Starting from the first line, transcribe the whole listing exactly.

....

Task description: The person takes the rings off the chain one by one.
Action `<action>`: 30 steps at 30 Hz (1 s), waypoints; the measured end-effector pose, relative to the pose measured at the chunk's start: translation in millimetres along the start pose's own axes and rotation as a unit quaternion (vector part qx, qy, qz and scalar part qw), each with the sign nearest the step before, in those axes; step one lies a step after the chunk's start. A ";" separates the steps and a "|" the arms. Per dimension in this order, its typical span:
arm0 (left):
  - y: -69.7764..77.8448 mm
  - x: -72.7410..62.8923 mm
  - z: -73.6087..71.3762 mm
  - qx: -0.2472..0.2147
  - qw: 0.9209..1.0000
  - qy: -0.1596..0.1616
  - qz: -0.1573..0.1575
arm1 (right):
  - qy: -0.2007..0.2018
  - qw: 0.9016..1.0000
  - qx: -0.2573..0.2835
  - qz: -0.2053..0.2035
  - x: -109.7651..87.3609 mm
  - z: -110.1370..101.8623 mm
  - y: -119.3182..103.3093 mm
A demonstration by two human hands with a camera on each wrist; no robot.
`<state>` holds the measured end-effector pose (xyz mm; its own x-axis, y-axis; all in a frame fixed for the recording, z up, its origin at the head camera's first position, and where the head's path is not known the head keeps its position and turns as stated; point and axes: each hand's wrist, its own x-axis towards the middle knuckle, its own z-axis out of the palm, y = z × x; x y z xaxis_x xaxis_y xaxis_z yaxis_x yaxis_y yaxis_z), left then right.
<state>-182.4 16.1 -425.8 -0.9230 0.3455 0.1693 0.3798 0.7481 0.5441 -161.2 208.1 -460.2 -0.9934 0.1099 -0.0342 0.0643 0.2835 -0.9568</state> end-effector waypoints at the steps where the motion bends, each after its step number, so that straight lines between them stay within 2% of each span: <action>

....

FINISHED TASK.
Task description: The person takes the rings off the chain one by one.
Action `<action>`: 30 steps at 30 Hz (1 s), waypoints; the measured end-effector pose, relative to the pose measured at the chunk's start: translation in millimetres along the start pose's own axes and rotation as a unit quaternion (vector part qx, qy, qz and scalar part qw), each with the sign nearest the step before, in those axes; step one lies a step after the chunk's start. A ";" separates the steps and a "|" the arms. Per dimension in this order, its typical span:
arm0 (left):
  - y: -69.7764..77.8448 mm
  - x: -72.7410..62.8923 mm
  - z: -73.6087..71.3762 mm
  - qx: -0.2472..0.2147
  - qw: 0.9209..1.0000
  - qy: -0.1596..0.1616
  - qz: -0.1573..0.1575
arm1 (right):
  - qy: -0.2007..0.2018
  - qw: 0.9016..1.0000
  - qx: -0.2573..0.2835
  - qz: -0.2053..0.2035
  - x: -109.7651..87.3609 mm
  - z: -110.1370..101.8623 mm
  - y: -119.3182..103.3093 mm
A demonstration by two human hands with a camera on each wrist; no robot.
`<state>` holds the measured end-effector pose (xyz mm; its own x-axis, y-axis; all in a frame fixed for the recording, z up, its origin at the head camera's first position, and where the head's path is not known the head keeps its position and turns as stated; point and axes: each hand's wrist, its own x-axis towards the middle knuckle, its own z-axis out of the palm, y = z × x; x y z xaxis_x xaxis_y xaxis_z yaxis_x yaxis_y yaxis_z), left then right.
<state>-182.4 16.1 -425.8 -0.9230 0.3455 0.1693 0.3798 0.7481 0.5441 -161.2 208.1 -460.2 -0.9934 0.1099 -0.0342 0.0643 0.2835 -0.9568</state> end-effector waypoints at the steps where the motion bends, each after its step number, so that straight lines between them stay within 2% of each span: <action>

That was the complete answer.